- Opening Delimiter -

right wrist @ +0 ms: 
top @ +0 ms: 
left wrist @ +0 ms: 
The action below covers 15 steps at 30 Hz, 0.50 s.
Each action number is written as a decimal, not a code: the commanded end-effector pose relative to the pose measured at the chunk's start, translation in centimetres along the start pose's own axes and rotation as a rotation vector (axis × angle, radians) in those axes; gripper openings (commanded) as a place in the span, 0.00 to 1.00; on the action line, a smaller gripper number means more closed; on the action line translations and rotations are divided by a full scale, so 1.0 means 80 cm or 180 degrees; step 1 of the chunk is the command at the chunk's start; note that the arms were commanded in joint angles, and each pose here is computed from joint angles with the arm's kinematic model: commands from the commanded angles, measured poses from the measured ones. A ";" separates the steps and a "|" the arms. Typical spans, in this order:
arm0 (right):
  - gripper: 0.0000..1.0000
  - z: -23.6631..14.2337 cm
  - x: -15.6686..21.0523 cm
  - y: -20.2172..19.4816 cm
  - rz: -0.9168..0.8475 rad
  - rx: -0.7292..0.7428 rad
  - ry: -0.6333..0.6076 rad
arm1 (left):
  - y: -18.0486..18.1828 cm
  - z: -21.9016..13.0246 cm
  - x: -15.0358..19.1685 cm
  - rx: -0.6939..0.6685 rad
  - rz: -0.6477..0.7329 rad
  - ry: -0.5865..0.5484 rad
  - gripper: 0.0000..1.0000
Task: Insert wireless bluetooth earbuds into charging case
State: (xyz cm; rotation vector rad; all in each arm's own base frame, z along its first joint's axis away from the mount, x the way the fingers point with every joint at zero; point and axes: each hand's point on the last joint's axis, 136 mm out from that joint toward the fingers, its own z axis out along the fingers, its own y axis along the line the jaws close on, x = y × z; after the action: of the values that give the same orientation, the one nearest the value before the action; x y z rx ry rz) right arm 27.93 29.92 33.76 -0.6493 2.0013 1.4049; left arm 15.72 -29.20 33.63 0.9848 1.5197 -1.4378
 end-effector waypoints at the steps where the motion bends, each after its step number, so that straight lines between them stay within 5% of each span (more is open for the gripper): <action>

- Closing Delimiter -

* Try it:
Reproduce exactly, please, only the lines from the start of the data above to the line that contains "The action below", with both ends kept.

* Exercise answer:
right wrist @ +0 ms: 
top @ +0 ms: 
left wrist @ +0 ms: 
The action below covers 15 steps at 30 Hz, 0.50 s.

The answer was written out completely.